With regards to inflation, Governor Glenn Stevens stated, “These results, together with ongoing very subdued growth in labour costs and very low cost pressures elsewhere in the world, point to a lower outlook for inflation than previously forecast.”
After months of tight lending standards, and despite concern that the drop in interest rates may spark a flurry of spending in Sydney and Melbourne, The Board decided that these markets have stabilised enough, after skyrocketing prices in 2015, to withstand a lower cash rate.
Can we expect more rate cuts in the future?
With the Federal election set for July, economists are predicting another rate cut this year, however it is unlikely that this will come before then.
What are the Australian Lenders doing in response to the rate cut?
So far, it is looking promising, with 3 of the big 4 banks (CBA, NAB & Westpac) already opting to cut interest rates by the full 25 basis points.
- ANZ is only passing on a 0.19% cut.
- Suncorp has reduced by 0.20% on owner occupied rates and 0.15% on investment rates.

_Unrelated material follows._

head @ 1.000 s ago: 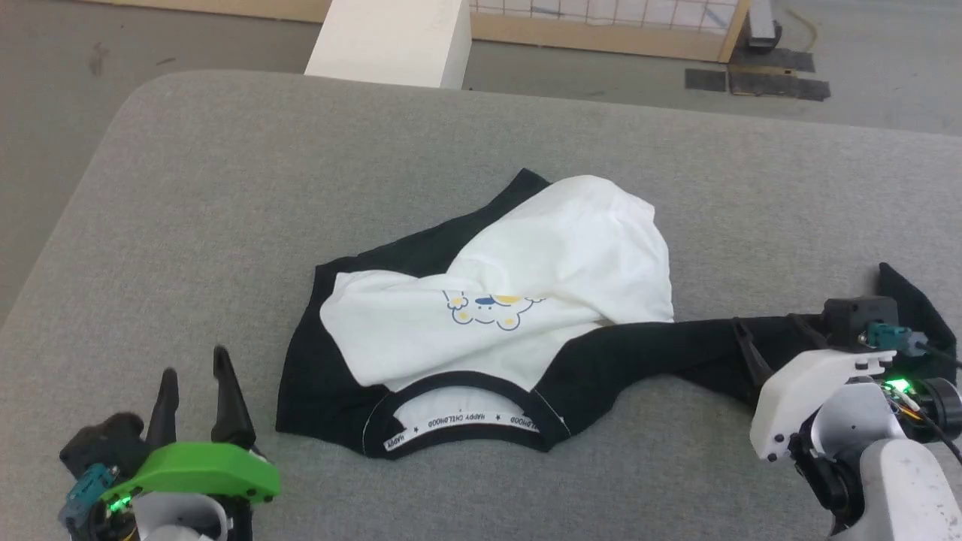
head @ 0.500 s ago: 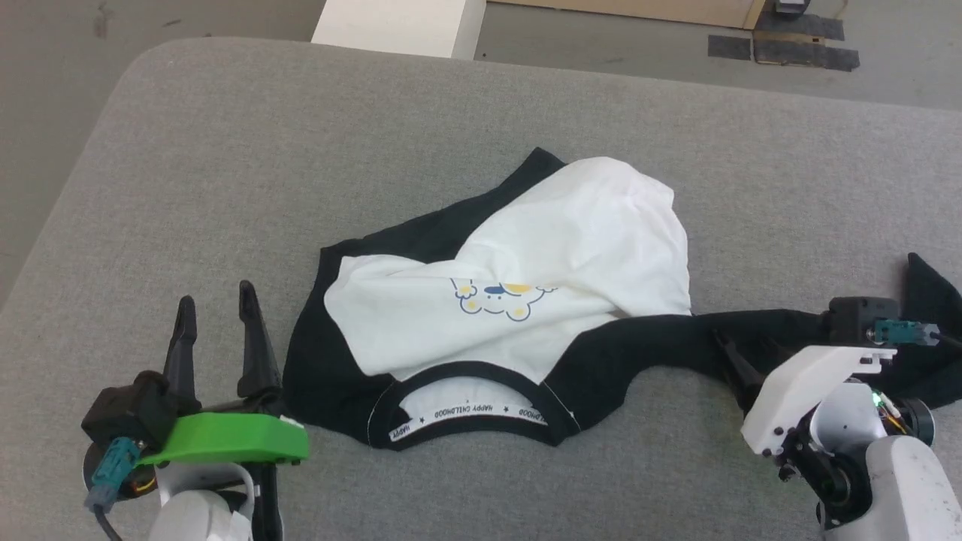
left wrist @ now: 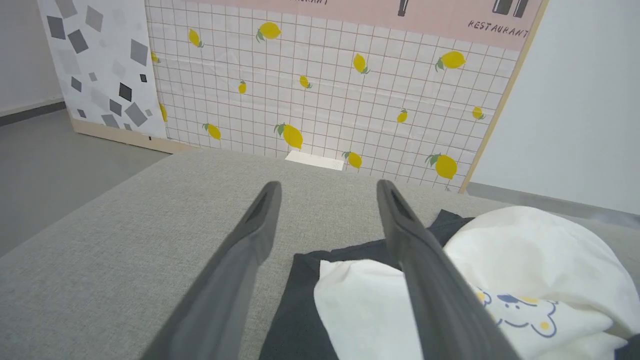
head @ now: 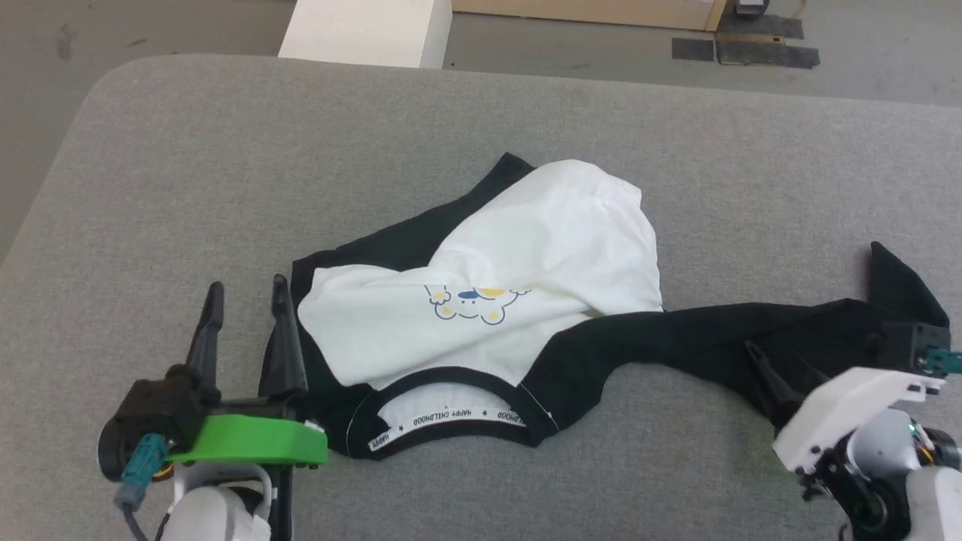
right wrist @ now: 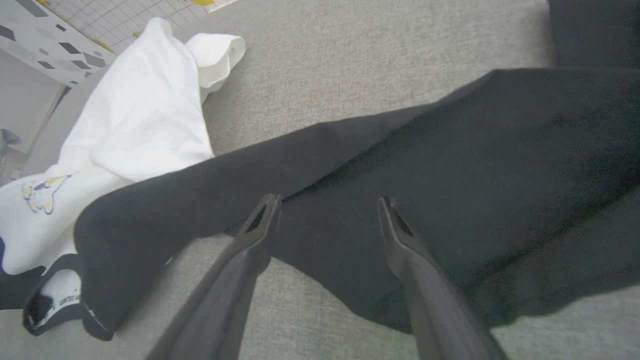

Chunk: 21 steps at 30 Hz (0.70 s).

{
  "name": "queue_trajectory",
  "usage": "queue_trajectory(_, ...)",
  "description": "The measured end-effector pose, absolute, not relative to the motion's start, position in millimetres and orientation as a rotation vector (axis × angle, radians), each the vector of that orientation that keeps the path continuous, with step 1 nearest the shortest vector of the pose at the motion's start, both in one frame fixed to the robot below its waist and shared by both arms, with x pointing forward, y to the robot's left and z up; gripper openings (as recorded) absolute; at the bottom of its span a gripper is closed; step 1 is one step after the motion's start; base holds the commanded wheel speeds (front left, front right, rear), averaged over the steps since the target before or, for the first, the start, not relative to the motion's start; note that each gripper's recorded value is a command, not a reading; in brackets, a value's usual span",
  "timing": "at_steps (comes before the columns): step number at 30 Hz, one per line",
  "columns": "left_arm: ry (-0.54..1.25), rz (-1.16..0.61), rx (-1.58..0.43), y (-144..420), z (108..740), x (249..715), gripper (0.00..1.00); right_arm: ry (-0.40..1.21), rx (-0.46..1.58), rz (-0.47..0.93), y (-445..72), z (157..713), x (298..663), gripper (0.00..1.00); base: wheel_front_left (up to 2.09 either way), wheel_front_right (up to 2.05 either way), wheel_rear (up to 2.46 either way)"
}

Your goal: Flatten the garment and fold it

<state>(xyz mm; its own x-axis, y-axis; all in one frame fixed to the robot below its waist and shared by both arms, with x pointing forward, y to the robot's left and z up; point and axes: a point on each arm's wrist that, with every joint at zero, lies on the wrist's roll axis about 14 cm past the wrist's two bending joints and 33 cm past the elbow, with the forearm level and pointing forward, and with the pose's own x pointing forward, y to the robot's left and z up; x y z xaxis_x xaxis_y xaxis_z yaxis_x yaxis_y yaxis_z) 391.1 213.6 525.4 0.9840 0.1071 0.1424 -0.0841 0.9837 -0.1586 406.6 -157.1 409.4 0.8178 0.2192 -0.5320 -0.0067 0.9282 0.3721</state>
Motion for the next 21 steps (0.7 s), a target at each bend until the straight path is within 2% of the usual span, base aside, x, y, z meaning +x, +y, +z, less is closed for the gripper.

- CUA has reduced the majority of its interest rates, between as low as 0.10% and up to the full 0.25%, depending on the product, and loan size. Their super competitive product that is currently sitting at 3.99% - Fresh Start Basic product has remained unchanged.
Of the other smaller lenders, time will tell, as some of them are already holding super competitive and record breaking low rates already right now, and may use this as an opportunity to bring themselves back into line with some of the larger lenders, as CUA has done.
How you can use this rate cut to your advantage:
If you currently have a mortgage, the key here is to remember, don’t jump the gun into refinancing due to lower interest rates alone. Often, one of the best ways to save money is to continue to pay your higher mortgage repayment as it was, which ultimately will save you interest in the long run, without the cost of refinancing.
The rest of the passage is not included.